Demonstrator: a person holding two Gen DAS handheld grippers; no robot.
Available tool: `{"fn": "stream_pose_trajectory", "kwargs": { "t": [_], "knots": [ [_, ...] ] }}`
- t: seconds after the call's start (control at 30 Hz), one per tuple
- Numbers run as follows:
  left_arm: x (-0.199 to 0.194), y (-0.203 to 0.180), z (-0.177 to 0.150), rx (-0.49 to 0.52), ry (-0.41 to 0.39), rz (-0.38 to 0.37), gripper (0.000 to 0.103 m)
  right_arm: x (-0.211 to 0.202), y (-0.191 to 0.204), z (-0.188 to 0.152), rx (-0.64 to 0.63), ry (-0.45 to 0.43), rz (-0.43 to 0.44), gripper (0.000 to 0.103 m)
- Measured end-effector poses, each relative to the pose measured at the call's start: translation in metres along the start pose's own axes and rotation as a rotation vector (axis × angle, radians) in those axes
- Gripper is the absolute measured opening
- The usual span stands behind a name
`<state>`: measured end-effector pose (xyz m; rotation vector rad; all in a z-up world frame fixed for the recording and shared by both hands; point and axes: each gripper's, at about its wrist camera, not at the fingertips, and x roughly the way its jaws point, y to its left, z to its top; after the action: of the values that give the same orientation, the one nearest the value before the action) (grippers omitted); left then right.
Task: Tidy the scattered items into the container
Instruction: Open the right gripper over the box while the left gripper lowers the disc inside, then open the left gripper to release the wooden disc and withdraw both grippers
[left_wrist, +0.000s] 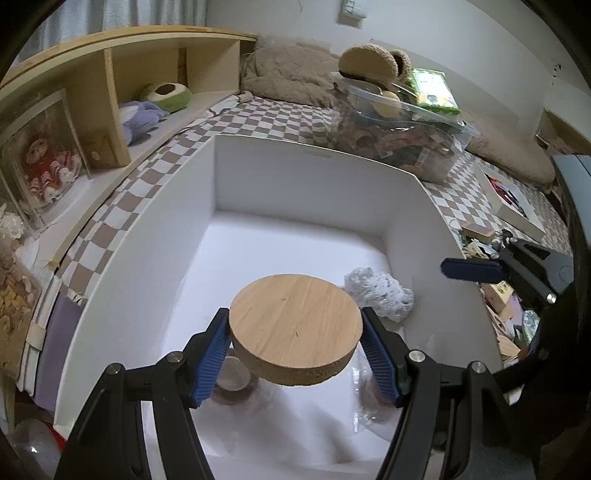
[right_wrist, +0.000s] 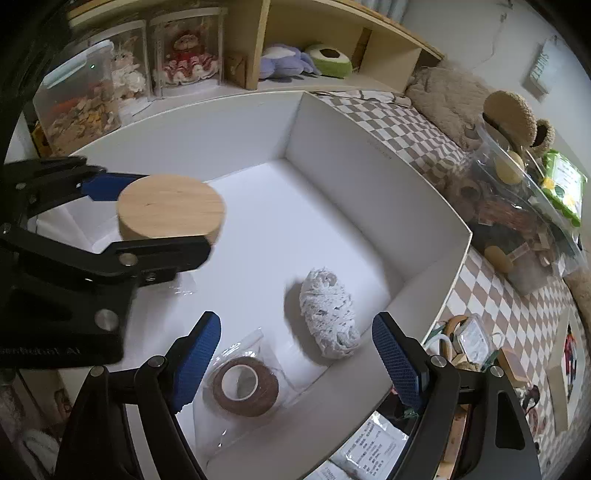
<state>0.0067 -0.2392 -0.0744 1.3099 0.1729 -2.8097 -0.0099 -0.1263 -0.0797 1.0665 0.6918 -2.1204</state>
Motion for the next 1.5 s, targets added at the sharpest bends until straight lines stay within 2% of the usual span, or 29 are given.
{"fn": "stream_pose_trajectory", "kwargs": {
  "t": [0.27,0.43,1.03,1.13,1.5],
  "knots": [
    [0.009,-0.014,0.006,-0.026,0.034,-0.043,0.071,-0.004,-0.003,-0.004,0.028,-0.005,0.042,0.084],
    [0.003,-0.015,0.005,-0.031,0.016,-0.024,0.085,-0.006,-0.005,-0.006,0.037,-0.01,0.055,0.084],
    [-0.017,-0.008,0.002,-0.028,-0.016,0.026,0.086,-0.021,-0.005,-0.006,0.069,-0.051,0.082,0.084],
    [-0.024,-0.007,0.001,-0.028,-0.041,0.048,0.102,-0.025,-0.004,-0.005,0.068,-0.062,0.088,0.084],
    [-0.042,-0.008,-0.002,-0.023,-0.059,0.077,0.103,-0.04,-0.006,-0.007,0.068,-0.1,0.079,0.084]
  ]
}}
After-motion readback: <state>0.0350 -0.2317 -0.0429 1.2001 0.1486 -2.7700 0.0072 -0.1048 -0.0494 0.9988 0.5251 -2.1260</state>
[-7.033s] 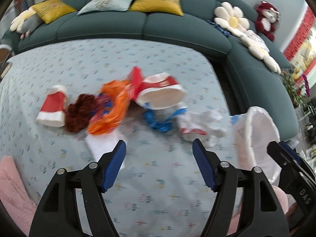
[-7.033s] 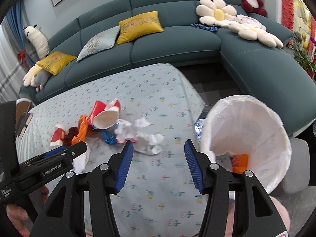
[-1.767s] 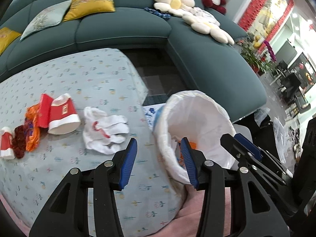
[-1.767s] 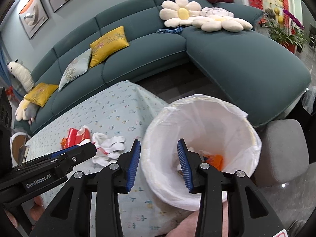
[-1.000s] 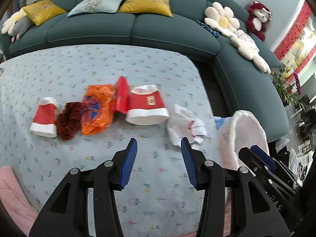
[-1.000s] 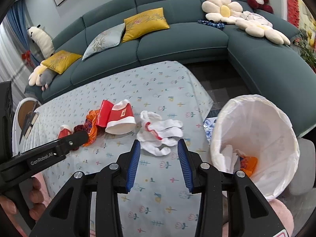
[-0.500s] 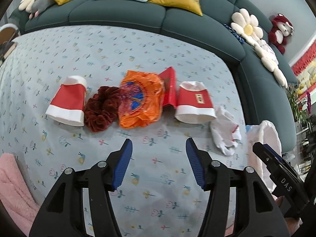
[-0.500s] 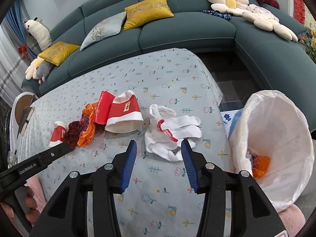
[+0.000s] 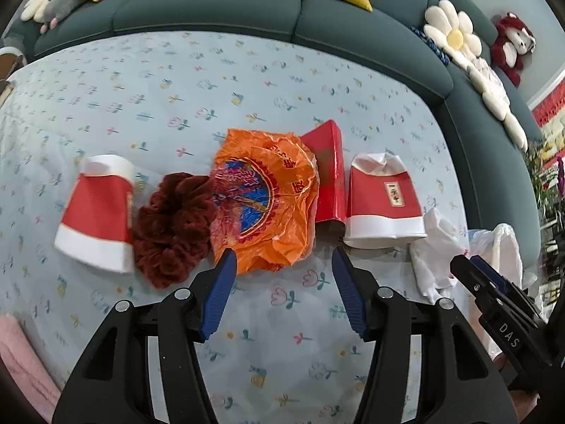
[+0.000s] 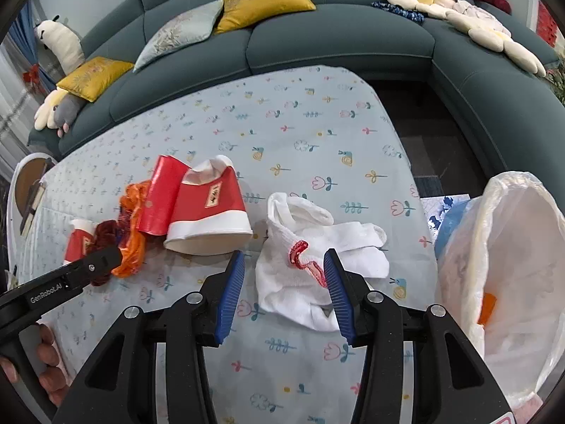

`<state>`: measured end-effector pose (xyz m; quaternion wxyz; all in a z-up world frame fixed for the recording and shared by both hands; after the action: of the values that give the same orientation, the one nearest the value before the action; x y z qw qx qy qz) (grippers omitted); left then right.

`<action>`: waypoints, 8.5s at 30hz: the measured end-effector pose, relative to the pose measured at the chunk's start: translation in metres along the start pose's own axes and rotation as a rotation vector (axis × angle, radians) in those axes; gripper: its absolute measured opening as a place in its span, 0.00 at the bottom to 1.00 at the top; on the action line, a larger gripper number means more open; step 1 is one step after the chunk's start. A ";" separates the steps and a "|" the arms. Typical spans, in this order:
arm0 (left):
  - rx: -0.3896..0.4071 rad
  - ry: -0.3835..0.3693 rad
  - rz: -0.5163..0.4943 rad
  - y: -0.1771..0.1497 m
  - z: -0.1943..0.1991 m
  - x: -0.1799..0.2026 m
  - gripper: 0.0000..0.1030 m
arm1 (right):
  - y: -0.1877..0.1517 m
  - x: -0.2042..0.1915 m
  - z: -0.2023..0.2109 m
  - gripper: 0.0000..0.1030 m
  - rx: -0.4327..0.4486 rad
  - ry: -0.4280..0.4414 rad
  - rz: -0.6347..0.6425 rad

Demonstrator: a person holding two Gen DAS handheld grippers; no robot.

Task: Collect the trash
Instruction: 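Grasp the crumpled orange bag with the left tool while the right tool grasps the white glove, then carry the orange bag and glove over the bin and open both tools, then move both open tools back to the red items on the table, then grasp the red box with the left tool while the right tool grasps a red-and-white paper cup, then carry the red box and paper cup over the bin and open both tools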

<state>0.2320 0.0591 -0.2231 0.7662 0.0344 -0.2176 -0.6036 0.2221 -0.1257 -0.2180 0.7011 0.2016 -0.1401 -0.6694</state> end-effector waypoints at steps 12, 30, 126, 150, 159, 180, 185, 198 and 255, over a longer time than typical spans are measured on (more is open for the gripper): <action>-0.048 0.005 -0.067 -0.001 -0.028 0.011 0.16 | -0.002 -0.008 -0.029 0.37 -0.048 -0.003 0.013; 0.051 -0.082 -0.065 -0.016 0.035 0.040 0.05 | -0.010 -0.014 0.024 0.09 0.025 0.032 0.013; 0.117 -0.137 -0.115 -0.032 0.087 0.111 0.60 | -0.020 0.045 0.119 0.52 0.183 -0.012 -0.075; 0.007 -0.018 -0.036 0.036 -0.020 0.045 0.59 | 0.019 -0.028 -0.022 0.52 -0.025 0.117 -0.039; -0.069 -0.030 -0.029 0.030 -0.050 0.041 0.35 | 0.019 -0.037 -0.052 0.53 -0.070 0.159 -0.061; -0.050 -0.075 -0.065 0.000 -0.014 0.051 0.06 | 0.006 -0.057 -0.009 0.20 -0.021 0.198 -0.010; -0.031 -0.091 -0.082 -0.011 0.004 0.069 0.05 | 0.003 -0.043 0.020 0.20 0.028 0.180 -0.014; 0.009 -0.167 -0.204 -0.055 0.054 0.150 0.05 | -0.011 0.039 0.103 0.20 0.163 0.074 -0.112; -0.072 -0.279 -0.450 -0.162 0.064 0.305 0.23 | -0.095 0.232 0.179 0.21 0.264 -0.142 -0.403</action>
<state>0.1145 -0.2574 -0.1270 0.5760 -0.0287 -0.2865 -0.7651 0.0701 -0.3762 -0.1227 0.5096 0.2676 -0.2322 -0.7840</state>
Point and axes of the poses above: each gripper's, at about its wrist camera, not at the fingertips, and z roughly against the way its jaws point, x to its right, y to its top, the point moved 10 cm from there along -z, roughly the way its jaws point, and after that the axes turned 10 degrees about z, right-handed, at the moved point
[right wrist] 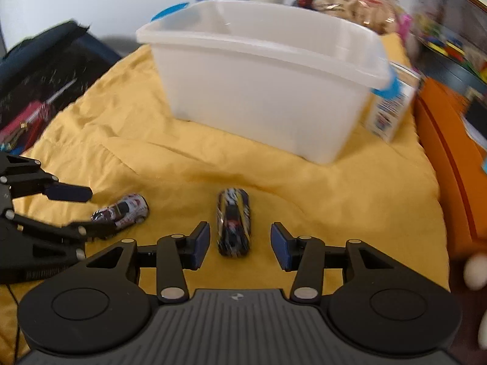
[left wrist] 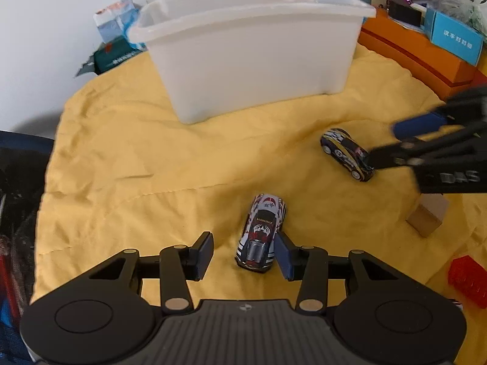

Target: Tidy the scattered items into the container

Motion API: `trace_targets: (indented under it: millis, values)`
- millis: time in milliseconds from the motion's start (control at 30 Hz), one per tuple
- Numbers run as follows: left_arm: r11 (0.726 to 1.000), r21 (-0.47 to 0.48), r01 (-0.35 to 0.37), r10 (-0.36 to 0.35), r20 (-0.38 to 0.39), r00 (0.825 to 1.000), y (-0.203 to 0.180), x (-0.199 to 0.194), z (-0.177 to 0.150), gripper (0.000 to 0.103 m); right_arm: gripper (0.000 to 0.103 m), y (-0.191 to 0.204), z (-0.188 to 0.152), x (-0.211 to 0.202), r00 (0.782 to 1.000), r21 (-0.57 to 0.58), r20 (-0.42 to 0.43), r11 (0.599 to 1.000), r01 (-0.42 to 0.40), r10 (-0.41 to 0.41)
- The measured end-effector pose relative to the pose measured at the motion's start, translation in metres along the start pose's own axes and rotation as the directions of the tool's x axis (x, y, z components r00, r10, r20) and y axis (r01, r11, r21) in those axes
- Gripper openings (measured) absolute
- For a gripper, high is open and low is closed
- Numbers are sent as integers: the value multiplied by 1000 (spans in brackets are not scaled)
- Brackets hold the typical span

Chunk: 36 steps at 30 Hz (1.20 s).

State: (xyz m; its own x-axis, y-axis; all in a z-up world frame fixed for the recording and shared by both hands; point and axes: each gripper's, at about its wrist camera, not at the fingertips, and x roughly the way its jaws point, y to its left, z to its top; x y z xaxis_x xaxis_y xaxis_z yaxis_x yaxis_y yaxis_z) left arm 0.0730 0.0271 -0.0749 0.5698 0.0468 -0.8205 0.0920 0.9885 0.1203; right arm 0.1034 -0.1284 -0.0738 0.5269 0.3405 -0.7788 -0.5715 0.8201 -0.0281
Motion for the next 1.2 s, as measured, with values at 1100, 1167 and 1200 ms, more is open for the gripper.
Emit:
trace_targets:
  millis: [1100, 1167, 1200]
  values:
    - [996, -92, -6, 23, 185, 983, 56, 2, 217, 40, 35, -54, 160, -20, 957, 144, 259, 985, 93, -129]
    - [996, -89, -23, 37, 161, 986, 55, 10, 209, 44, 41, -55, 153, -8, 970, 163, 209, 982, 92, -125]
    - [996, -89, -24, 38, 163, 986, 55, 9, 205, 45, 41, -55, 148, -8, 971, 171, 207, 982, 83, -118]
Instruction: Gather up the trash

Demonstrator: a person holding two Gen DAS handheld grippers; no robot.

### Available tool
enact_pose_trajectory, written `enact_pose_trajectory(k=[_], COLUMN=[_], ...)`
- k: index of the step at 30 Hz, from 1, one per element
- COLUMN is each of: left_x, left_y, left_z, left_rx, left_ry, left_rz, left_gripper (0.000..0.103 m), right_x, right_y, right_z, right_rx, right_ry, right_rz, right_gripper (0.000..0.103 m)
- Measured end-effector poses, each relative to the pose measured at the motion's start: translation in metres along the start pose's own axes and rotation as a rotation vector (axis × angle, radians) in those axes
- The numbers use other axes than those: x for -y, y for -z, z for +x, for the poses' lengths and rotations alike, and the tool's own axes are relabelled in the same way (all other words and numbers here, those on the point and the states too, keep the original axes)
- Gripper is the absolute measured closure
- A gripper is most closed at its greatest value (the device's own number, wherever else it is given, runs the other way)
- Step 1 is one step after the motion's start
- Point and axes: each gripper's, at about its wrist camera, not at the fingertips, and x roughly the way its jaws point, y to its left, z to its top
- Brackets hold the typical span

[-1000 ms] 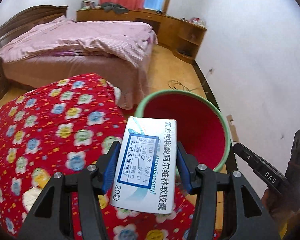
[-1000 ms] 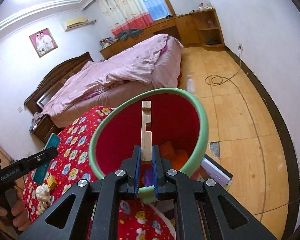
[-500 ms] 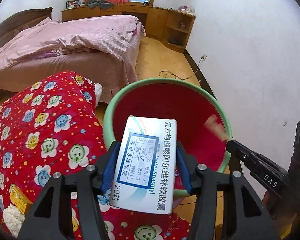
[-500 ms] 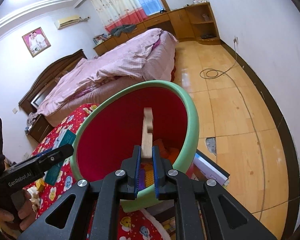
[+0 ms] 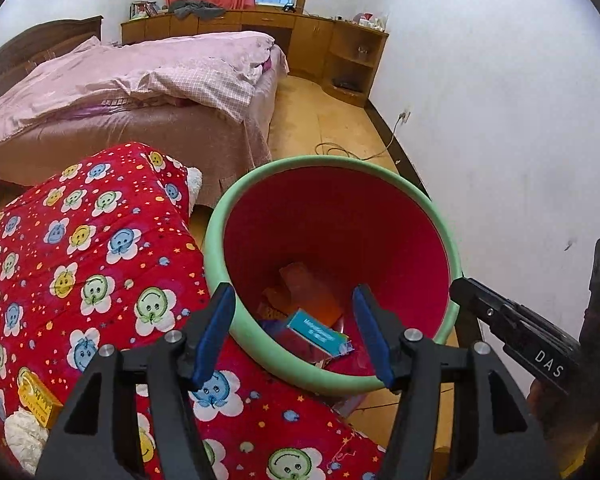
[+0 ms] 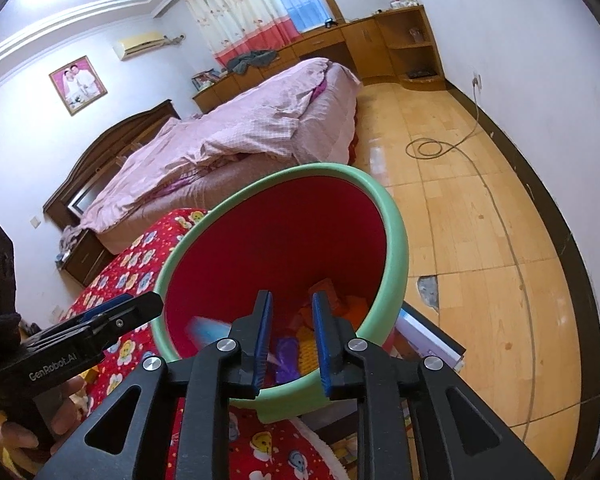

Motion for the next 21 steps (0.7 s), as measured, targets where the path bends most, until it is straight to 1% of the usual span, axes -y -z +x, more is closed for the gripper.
enact_pose_trajectory(k=[10, 12, 14, 19, 21], left_x=[-0.015, -0.018, -0.021, -0.034, -0.039], left_y=[0.006, 0.008, 0.012, 0.025, 0.029], left_z=[-0.026, -0.035, -0.046, -0.078, -0.088], left_rx=[0.017, 0.025, 0.034, 0.053, 0.057], left_ry=[-0.01, -0.021, -0.037, -0.076, -0.092], left_rz=[-0.047, -0.052, -0.057, -0.087, -0.098], left_gripper=[0.042, 0.042, 0.042, 0.042, 0.042], right_x=[-0.016, -0.021, -0.028, -0.049, -0.06], right_y=[0.001, 0.001, 0.001, 0.009, 0.014], right_z=[-0.013, -0.018, -0.022, -0.034, -0.039], right_rx=[0.007, 0.01, 0.009, 0.007, 0.003], right_ry=[-0.01, -0.019, -0.031, -0.057, -0.075], right_rz=[-0.034, -0.05, -0.067, -0.116, -0.14], right_gripper=[0.079, 0.076, 0.064, 0.052, 0.051])
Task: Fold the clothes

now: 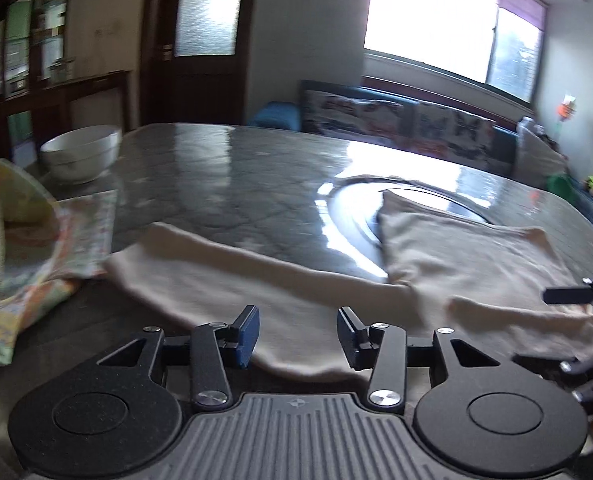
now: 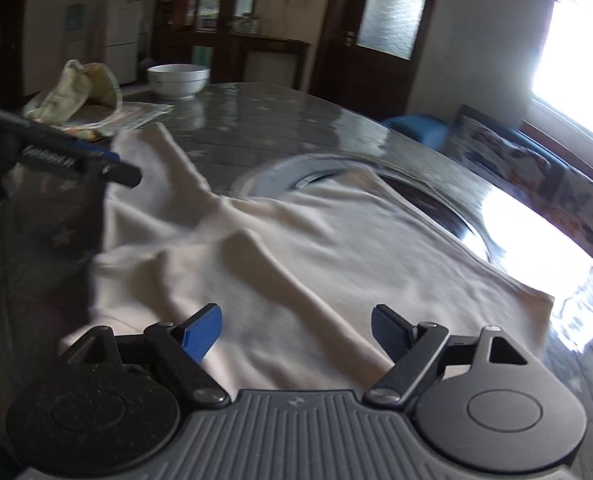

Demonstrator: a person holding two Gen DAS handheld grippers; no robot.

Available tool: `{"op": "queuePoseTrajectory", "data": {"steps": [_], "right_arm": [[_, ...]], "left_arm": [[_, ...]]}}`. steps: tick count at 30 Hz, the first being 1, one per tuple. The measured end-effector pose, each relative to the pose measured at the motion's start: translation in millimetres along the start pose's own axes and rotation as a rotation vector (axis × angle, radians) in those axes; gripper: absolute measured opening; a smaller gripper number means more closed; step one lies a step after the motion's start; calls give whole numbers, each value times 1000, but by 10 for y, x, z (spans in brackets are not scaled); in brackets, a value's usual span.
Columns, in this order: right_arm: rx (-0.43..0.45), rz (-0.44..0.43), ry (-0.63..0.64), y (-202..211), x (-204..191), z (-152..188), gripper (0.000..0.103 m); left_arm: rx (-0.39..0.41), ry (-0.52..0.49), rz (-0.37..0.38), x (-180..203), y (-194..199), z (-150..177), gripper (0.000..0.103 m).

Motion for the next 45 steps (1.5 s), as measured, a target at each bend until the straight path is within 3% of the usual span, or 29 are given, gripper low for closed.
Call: {"op": "queuePoseTrajectory", "data": {"steps": [10, 22, 25, 27, 29, 31, 36, 45], "right_arm": [[32, -77, 47, -93, -323, -194, 85], [78, -62, 13, 152, -223, -223, 85], [90, -53, 4, 238, -183, -212, 85], [99, -42, -6, 294, -149, -200, 85], [105, -28, -22, 356, -98, -176, 85], [109, -12, -40, 418, -40, -147, 85], [118, 42, -87, 583, 155, -27, 85], [147, 147, -238, 859, 612, 230, 85]], "left_arm": [[0, 118, -171, -526, -84, -51, 57], [-6, 243, -228, -852, -348, -192, 55], [-6, 245, -237, -857, -404, -230, 50], [-4, 244, -255, -856, -443, -250, 41], [-2, 275, -266, -898, -462, -267, 20], [2, 310, -270, -937, -464, -281, 9], [43, 341, -212, -873, -331, -343, 4], [108, 229, 133, 128, 151, -624, 4]]}}
Point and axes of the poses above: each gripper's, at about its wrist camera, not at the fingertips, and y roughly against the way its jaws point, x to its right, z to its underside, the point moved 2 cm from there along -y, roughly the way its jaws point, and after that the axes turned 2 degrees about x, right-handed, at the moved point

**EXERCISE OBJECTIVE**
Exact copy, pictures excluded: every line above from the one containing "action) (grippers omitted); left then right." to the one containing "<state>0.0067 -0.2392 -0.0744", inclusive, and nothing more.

**RESULT**
`<state>`: measured end-effector pose (xyz m; rotation vector rad; all in a z-up world frame fixed for the recording and shared by both hands; point and axes: each gripper's, at about its wrist camera, not at the fingertips, and x roughly the way its jaws point, y to its left, z to its top; after the action: of the values that give the same orientation, the one nearest the value before the action) (grippers omitted); left then right.
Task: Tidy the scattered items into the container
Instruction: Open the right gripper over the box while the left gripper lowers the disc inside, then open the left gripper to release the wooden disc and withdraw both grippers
[left_wrist, +0.000s] 
[right_wrist, +0.000s] 
<state>0.0067 -0.2392 -0.0744 1.3099 0.1729 -2.8097 -0.0099 -0.1263 -0.0797 1.0665 0.6918 -2.1204</state>

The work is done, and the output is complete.